EXTRACTED MATERIAL>
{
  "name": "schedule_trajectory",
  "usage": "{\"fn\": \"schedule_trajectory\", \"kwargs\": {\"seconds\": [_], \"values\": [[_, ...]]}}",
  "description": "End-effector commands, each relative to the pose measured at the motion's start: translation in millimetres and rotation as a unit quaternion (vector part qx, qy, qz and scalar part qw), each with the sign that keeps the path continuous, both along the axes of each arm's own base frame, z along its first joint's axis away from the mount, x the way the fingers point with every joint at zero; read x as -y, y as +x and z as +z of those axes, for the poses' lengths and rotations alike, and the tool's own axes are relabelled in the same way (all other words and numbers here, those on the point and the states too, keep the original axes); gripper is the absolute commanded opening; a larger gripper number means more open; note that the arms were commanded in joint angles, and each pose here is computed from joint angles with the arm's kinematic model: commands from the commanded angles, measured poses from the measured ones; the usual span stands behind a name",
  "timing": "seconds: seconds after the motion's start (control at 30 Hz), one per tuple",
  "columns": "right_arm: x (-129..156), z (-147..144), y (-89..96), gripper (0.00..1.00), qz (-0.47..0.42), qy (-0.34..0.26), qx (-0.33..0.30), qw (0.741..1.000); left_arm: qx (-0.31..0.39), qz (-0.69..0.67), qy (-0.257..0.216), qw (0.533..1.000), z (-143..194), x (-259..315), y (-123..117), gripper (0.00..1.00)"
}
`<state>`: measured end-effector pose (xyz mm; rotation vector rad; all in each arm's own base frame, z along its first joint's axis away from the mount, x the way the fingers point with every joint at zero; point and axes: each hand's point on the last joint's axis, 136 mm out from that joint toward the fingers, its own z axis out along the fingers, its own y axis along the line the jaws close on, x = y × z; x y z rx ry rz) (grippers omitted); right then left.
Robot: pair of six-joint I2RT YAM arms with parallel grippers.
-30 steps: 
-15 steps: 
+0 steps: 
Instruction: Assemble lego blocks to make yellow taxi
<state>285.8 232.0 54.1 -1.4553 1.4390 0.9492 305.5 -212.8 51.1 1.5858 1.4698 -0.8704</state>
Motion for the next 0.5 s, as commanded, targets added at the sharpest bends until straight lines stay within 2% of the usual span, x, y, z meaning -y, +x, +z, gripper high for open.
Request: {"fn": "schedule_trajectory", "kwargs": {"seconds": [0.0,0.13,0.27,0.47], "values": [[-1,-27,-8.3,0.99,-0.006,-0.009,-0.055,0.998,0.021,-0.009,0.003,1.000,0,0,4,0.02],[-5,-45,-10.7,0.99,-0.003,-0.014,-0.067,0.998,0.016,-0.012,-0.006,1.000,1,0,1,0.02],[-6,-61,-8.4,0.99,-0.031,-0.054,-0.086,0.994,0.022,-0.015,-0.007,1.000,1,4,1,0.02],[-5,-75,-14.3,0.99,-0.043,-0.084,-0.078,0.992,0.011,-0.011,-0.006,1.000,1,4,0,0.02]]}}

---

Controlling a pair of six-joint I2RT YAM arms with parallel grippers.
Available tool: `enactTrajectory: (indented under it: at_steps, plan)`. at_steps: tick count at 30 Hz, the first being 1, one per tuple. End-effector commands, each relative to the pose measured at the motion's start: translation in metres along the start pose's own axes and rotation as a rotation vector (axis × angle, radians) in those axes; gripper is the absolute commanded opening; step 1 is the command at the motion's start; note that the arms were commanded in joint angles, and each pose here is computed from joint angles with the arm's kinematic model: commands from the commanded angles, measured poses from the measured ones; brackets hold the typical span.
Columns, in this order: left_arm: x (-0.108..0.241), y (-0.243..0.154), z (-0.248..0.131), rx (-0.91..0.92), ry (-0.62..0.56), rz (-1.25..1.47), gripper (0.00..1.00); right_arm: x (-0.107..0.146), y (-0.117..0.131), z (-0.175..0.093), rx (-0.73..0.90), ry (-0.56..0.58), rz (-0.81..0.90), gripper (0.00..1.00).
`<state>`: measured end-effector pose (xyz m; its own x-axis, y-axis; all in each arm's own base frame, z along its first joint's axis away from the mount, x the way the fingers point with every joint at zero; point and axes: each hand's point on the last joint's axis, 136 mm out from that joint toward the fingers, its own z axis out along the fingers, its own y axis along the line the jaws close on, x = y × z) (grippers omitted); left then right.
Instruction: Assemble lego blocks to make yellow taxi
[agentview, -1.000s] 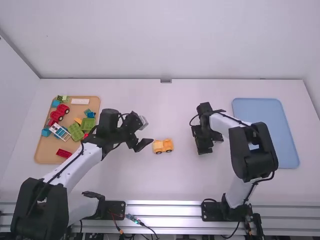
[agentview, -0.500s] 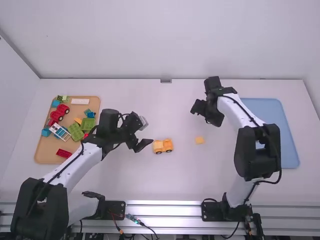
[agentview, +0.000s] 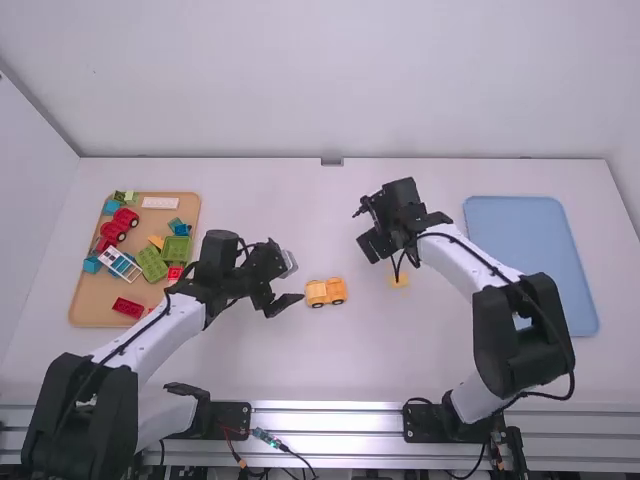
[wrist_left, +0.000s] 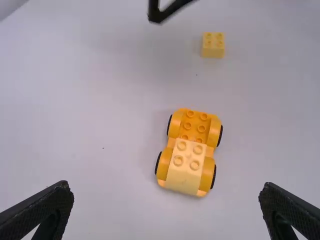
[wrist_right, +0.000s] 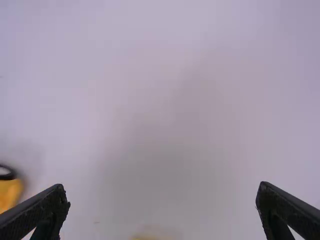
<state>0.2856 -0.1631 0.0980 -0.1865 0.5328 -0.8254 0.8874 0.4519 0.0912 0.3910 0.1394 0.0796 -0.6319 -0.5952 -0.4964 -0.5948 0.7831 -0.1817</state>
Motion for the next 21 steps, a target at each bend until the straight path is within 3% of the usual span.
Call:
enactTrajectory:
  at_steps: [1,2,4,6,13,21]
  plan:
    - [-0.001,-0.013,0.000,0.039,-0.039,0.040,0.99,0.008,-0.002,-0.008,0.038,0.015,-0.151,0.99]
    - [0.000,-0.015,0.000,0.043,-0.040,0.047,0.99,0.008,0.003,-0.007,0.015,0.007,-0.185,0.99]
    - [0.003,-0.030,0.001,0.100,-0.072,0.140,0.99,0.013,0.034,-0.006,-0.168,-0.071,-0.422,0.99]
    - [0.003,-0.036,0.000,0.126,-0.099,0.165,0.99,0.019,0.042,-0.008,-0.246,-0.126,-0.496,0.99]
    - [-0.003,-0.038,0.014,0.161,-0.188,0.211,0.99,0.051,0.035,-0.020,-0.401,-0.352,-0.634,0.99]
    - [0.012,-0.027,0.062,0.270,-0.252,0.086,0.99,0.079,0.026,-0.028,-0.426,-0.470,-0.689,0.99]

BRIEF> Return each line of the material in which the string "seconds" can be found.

RESPONSE>
  "usage": "{\"fn\": \"schedule_trajectory\", \"kwargs\": {\"seconds\": [_], \"values\": [[_, ...]]}}",
  "timing": "seconds: seconds after the motion's start (control at 30 Hz), one per tuple",
Request: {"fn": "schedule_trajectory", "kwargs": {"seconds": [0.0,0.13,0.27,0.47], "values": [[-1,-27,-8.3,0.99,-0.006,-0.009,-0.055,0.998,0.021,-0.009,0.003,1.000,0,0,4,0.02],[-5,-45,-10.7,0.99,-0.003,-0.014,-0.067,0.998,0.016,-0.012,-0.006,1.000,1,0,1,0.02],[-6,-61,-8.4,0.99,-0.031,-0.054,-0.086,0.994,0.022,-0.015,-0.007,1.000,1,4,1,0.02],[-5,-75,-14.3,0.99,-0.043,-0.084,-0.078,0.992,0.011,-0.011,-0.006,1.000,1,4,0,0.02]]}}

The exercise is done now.